[[ Data for processing open ]]

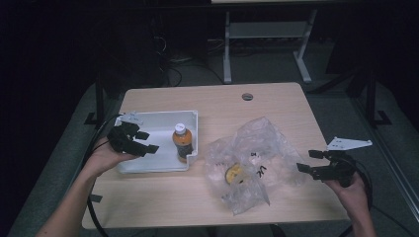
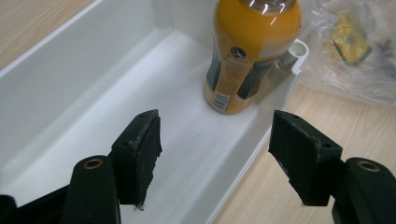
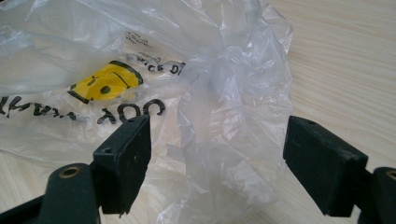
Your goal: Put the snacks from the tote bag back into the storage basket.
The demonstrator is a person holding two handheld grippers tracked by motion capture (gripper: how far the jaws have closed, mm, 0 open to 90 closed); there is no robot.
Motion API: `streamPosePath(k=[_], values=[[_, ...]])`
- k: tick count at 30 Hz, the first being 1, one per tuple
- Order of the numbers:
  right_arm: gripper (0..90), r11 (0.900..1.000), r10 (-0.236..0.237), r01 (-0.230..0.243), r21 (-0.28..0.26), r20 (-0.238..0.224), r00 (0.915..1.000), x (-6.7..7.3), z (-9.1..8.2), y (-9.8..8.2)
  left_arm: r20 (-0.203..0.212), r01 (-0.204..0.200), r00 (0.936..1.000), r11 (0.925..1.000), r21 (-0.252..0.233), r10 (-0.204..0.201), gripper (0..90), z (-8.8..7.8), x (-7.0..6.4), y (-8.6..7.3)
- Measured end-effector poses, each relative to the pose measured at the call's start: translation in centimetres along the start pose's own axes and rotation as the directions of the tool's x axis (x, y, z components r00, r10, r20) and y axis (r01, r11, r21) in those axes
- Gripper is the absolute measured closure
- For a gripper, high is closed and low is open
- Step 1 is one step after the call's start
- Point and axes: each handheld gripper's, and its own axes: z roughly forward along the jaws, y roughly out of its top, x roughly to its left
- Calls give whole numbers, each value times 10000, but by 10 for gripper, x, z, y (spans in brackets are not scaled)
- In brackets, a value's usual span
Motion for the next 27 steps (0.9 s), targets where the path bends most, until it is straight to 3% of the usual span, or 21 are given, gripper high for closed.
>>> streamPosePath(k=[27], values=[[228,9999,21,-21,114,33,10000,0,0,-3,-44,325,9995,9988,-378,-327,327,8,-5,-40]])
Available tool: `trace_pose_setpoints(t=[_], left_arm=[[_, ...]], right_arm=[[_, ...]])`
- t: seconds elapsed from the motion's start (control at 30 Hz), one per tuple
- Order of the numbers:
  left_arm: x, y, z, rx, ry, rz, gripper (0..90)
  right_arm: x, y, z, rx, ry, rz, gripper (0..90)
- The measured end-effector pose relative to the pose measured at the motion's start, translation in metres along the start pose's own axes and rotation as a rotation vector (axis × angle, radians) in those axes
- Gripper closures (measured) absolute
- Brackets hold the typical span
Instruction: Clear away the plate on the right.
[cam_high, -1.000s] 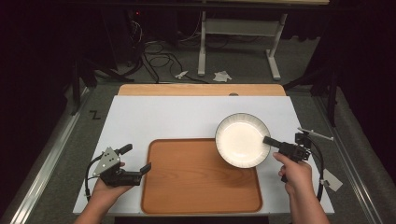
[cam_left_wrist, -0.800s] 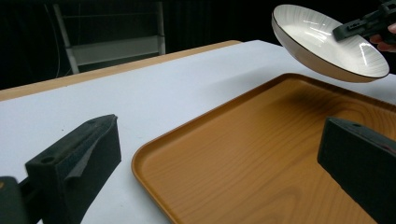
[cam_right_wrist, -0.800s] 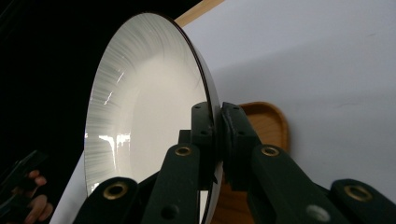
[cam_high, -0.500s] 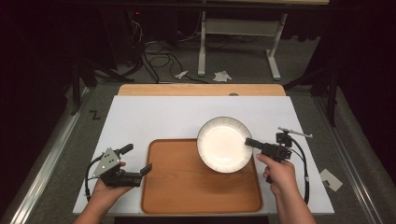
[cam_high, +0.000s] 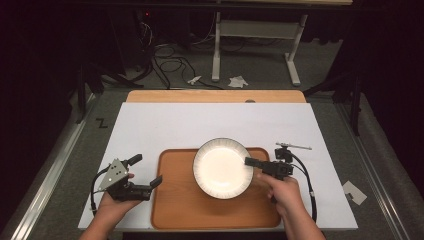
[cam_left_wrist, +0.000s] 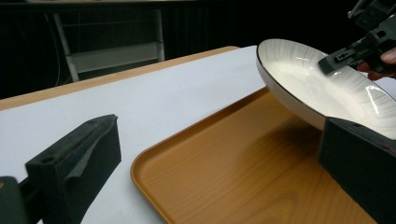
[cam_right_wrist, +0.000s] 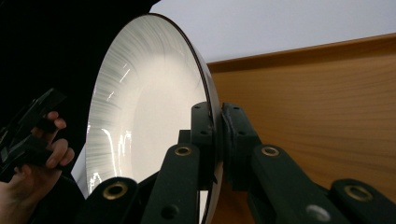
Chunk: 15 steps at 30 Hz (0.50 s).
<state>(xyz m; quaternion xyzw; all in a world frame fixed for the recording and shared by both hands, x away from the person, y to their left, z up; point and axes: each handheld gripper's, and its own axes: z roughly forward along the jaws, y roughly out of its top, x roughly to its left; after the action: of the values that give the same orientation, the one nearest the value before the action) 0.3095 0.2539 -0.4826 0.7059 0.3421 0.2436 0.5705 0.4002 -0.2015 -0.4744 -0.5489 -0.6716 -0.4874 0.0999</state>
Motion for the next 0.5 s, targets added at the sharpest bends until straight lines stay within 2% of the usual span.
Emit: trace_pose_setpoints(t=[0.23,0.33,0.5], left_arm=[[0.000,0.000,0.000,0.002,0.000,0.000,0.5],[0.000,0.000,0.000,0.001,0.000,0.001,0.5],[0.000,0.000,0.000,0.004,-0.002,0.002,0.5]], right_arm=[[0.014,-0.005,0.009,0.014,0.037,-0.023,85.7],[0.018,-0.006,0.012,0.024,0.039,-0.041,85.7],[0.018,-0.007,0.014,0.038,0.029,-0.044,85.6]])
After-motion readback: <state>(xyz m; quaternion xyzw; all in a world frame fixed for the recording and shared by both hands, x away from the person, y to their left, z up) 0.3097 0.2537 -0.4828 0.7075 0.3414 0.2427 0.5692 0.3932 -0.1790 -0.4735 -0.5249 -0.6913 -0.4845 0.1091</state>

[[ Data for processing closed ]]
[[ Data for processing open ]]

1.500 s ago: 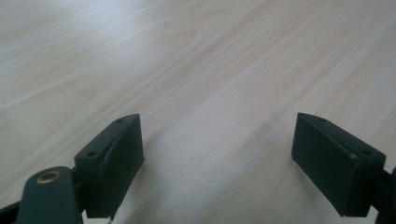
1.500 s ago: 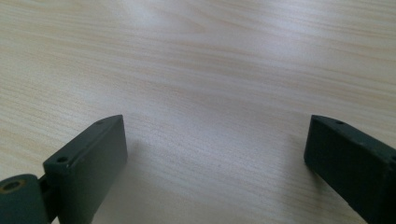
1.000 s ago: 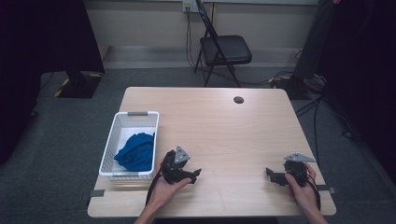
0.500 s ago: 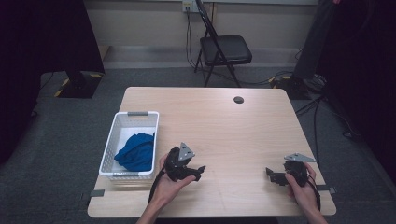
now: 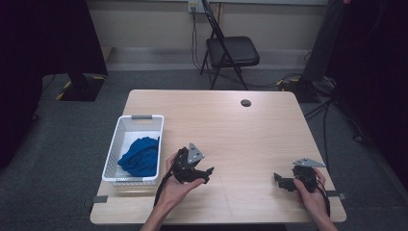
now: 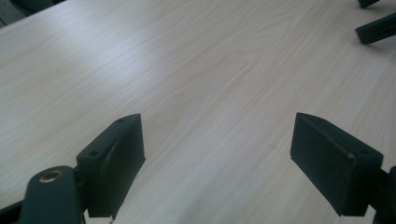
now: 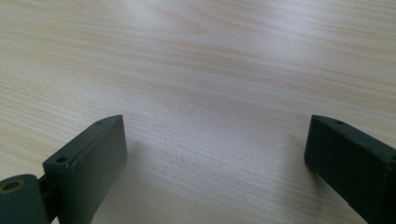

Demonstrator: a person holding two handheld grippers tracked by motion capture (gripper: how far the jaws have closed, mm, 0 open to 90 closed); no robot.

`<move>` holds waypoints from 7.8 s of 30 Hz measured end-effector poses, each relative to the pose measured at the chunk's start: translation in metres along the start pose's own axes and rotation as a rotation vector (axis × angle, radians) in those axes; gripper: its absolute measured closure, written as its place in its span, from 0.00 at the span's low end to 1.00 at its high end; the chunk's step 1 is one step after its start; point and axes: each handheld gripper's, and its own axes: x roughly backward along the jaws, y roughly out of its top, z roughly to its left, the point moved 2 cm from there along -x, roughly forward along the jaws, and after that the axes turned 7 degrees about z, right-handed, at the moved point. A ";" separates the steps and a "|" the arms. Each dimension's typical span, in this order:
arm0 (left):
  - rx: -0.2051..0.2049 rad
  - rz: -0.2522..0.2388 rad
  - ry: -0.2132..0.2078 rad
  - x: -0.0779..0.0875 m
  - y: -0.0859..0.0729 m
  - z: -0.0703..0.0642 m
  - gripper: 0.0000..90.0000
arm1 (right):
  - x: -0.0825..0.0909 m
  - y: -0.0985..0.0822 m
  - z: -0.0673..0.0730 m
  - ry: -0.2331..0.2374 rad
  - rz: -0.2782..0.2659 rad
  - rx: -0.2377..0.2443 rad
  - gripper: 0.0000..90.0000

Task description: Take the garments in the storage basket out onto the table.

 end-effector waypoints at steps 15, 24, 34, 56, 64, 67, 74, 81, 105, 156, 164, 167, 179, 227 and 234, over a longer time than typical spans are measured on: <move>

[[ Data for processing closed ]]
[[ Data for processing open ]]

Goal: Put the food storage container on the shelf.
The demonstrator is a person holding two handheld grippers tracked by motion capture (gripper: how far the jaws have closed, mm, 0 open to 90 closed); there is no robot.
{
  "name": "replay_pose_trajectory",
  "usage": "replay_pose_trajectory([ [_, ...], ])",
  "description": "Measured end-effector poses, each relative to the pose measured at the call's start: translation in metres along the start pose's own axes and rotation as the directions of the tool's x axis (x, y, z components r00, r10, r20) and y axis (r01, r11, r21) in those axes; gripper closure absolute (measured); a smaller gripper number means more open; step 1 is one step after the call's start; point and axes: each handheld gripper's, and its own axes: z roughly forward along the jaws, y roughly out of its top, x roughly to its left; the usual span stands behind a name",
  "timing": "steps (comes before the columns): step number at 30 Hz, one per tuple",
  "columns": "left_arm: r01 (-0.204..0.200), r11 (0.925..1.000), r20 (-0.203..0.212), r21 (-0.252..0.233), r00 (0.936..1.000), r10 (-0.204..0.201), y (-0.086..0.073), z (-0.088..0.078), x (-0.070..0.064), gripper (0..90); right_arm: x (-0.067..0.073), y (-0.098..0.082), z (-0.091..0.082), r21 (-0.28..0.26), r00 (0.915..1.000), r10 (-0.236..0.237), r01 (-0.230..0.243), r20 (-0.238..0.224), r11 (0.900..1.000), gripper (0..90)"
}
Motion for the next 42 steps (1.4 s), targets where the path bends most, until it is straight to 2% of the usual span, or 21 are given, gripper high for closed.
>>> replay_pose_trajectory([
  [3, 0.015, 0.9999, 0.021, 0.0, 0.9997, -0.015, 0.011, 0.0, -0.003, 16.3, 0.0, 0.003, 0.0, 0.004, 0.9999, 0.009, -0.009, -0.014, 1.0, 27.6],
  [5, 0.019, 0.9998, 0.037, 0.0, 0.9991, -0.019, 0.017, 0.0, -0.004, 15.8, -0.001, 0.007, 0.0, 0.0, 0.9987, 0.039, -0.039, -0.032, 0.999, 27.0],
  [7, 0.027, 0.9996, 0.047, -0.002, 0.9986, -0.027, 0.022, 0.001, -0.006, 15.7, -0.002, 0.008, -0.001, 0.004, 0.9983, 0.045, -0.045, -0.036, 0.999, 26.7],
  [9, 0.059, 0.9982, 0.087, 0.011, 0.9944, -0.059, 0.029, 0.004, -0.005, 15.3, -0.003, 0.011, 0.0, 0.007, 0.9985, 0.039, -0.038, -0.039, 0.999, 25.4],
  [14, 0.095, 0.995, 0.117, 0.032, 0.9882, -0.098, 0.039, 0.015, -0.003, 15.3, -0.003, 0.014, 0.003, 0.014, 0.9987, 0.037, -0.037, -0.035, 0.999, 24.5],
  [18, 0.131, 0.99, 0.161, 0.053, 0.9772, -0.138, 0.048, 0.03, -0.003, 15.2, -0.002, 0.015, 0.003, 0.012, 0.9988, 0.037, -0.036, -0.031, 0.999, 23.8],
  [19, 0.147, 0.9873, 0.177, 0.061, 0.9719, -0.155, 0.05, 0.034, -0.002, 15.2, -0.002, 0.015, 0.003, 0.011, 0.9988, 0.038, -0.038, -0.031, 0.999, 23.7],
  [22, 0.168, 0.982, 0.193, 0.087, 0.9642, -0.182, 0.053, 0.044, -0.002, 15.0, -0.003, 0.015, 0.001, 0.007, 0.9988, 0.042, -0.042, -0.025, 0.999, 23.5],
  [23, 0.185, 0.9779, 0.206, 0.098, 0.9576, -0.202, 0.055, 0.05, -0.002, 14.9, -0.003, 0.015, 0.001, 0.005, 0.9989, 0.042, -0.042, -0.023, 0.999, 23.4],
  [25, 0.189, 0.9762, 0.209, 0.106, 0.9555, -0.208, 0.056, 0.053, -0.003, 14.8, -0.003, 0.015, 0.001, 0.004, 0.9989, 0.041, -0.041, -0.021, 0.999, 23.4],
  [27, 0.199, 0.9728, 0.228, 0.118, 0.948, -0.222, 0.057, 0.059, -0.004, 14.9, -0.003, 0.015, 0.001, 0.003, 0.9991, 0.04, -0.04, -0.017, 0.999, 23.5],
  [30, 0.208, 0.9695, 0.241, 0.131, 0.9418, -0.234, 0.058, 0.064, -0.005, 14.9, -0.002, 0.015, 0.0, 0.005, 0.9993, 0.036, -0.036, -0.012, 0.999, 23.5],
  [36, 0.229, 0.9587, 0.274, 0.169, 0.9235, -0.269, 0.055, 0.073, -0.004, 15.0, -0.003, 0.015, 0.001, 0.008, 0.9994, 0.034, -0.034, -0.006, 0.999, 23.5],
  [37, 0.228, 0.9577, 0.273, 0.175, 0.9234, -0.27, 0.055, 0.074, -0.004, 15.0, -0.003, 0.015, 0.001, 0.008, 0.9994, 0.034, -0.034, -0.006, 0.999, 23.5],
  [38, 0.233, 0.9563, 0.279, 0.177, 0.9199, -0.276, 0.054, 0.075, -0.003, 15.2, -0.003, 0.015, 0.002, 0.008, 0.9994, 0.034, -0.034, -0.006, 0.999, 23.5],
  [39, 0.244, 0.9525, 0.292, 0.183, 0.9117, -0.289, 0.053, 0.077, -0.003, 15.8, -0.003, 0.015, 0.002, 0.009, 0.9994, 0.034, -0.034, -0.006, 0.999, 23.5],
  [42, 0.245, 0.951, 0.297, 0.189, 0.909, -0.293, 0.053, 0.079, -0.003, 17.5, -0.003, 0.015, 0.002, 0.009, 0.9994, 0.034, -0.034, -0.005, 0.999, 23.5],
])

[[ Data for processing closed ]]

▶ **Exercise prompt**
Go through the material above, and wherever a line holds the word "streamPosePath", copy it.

▶ **Written reply**
Motion API: `streamPosePath(k=[_], values=[[_, ...]])`
>>> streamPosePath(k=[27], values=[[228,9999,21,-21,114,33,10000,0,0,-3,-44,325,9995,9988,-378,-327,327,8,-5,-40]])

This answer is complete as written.